According to Axios, CNN, NPR, the Washington Post and Bloomberg, Araghchi met Pakistani Prime Minister Shehbaz Sharif in Islamabad on Saturday and delivered Tehran's list of demands before leaving the country. Iran's Foreign Ministry spokesperson Esmaeil Baghaei stated on X that "no meeting is planned to take place between Iran and the US," ruling out direct contact during the Pakistan stop.
About an hour after Araghchi's departure, Trump told Fox News he had pulled the U.S. delegation back. "I've told my people a little while ago, they were getting ready to leave, and I said, 'Nope, you're not making an 18 hour flight to go there,'" the president said.
Trump added that "we have all the cards. They can call us anytime they want, but you're not going to be making any more 18-hour flights to sit around talking about nothing." He also cited "tremendous infighting and confusion within their leadership" as a reason to call off the trip.

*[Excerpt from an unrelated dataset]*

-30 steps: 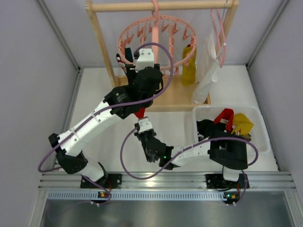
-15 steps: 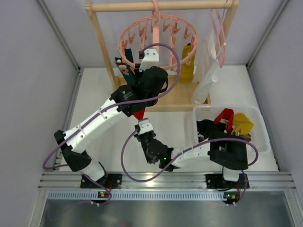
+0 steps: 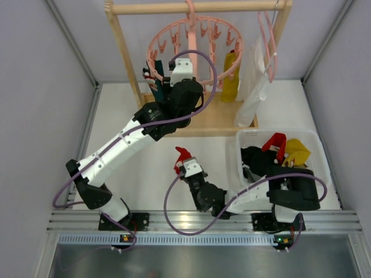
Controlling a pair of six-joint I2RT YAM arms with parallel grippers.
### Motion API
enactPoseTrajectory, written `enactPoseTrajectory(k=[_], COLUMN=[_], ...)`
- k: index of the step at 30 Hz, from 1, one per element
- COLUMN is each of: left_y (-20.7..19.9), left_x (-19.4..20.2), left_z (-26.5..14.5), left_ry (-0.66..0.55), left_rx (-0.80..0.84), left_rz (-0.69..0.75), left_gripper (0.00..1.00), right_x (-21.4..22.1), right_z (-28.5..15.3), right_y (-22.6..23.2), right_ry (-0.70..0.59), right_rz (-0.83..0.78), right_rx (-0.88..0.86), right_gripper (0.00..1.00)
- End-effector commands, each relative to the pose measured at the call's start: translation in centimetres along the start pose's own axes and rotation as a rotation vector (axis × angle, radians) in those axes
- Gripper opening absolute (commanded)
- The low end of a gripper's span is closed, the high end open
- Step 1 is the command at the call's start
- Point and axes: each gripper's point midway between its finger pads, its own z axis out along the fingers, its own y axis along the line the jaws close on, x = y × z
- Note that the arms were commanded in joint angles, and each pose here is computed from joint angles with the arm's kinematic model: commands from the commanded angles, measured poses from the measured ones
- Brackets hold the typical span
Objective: Remove the socks clipped to the hanger
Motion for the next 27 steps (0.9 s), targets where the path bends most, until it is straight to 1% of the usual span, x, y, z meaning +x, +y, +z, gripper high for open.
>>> enactPoseTrajectory(k=[1, 2, 3, 4, 5, 6, 7, 8, 9, 10, 11, 12, 13, 14, 16, 17, 18, 19, 20, 23, 25, 26, 27], left_y=[-0.7, -0.7, -0.6, -0.6, -0.4, -0.2, 0.2, 0.3, 0.4, 1.1, 1.4, 1.9, 2.9, 3.4, 5.1, 5.7, 6.2, 7.2, 7.6, 9.2, 10.1, 10.4, 10.6], left_x=[-1.1, -1.3, -1.2, -0.9, -1.0, -1.0, -0.9, -0.7, -0.4, -0.7, 0.5, 1.0, 0.8, 1.4, 2.7, 3.1, 4.3, 4.0, 4.2, 5.0, 5.1, 5.2, 5.2], left_z=[-1.2, -1.5, -1.6, -1.6, -2.0, -2.2, -2.6, -3.0, -3.2, -3.9, -3.8, -4.0, -4.7, -4.8, -5.4, -5.7, -5.6, -6.3, -6.6, -7.4, -7.6, -7.7, -7.7], left_ry=[-0.006, -0.006, -0.004, 0.003, 0.002, 0.003, 0.004, 0.010, 0.016, 0.008, 0.027, 0.030, 0.018, 0.022, 0.024, 0.025, 0.037, 0.020, 0.018, 0.008, -0.004, -0.005, -0.006], left_rx=[0.098, 0.114, 0.117, 0.118, 0.130, 0.135, 0.143, 0.157, 0.168, 0.180, 0.174, 0.168, 0.169, 0.161, 0.141, 0.135, 0.123, 0.128, 0.125, 0.124, 0.112, 0.109, 0.106], left_rz=[-0.105, -0.119, -0.131, -0.128, -0.142, -0.151, -0.159, -0.172, -0.174, -0.190, -0.177, -0.175, -0.191, -0.193, -0.192, -0.199, -0.182, -0.203, -0.202, -0.200, -0.191, -0.170, -0.163], left_gripper=[0.58, 0.63, 0.71, 0.74, 0.78, 0.86, 0.90, 0.98, 0.98, 0.98, 0.98, 0.98, 0.98, 0.98, 0.98, 0.98, 0.98, 0.98, 0.98, 0.98, 0.98, 0.98, 0.98], right_x=[-5.9, -5.4, -4.3, -5.4, -3.8, -3.4, -4.5, -5.4, -2.5, -3.3, -3.2, -2.5, -2.9, -3.2, -2.8, -3.0, -2.8, -2.2, -2.0, -0.1, 0.9, 1.7, 2.2], right_z=[-2.3, -2.7, -3.2, -3.7, -3.9, -4.1, -4.4, -3.9, -4.5, -4.5, -4.3, -4.7, -5.1, -5.0, -5.5, -5.2, -5.2, -5.4, -5.3, -5.0, -4.6, -4.2, -3.9], right_y=[-5.3, -5.6, -6.5, -8.1, -8.3, -8.7, -9.6, -10.3, -10.8, -12.2, -13.9, -15.1, -16.4, -17.7, -19.7, -21.2, -22.0, -22.8, -24.3, -25.7, -25.9, -26.8, -26.4], right_ry=[-0.081, -0.063, -0.048, -0.053, -0.008, 0.019, 0.026, 0.044, 0.151, 0.159, 0.173, 0.199, 0.195, 0.197, 0.225, 0.226, 0.238, 0.263, 0.278, 0.347, 0.377, 0.384, 0.400], right_rz=[0.250, 0.246, 0.234, 0.283, 0.240, 0.217, 0.349, 0.402, 0.237, 0.324, 0.312, 0.269, 0.283, 0.309, 0.293, 0.313, 0.308, 0.288, 0.287, 0.268, 0.258, 0.269, 0.286], right_rx=[0.091, 0.075, 0.065, 0.064, 0.053, 0.042, 0.037, 0.044, 0.010, 0.028, 0.067, 0.077, 0.083, 0.113, 0.131, 0.176, 0.193, 0.211, 0.265, 0.311, 0.310, 0.342, 0.308], right_gripper=[0.00, 0.00, 0.00, 0.00, 0.00, 0.00, 0.00, 0.00, 0.00, 0.00, 0.00, 0.00, 0.00, 0.00, 0.00, 0.00, 0.00, 0.00, 0.00, 0.00, 0.00, 0.00, 0.00])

The core impasse remains the U.S. naval blockade of Iranian ports. Tehran has set the lifting of the blockade as a precondition for talks, while Washington has ruled this out, leaving negotiators with no immediate way to bridge the gap.
The cancellation marks a sharp reversal from Friday's optimism, when the White House had confirmed that Witkoff and Kushner were preparing to travel and Pakistani officials spoke of a possible breakthrough. According to Euronews and Al Jazeera, Araghchi met with Pakistani officials but ruled out direct contact with U.S. negotiators during the visit.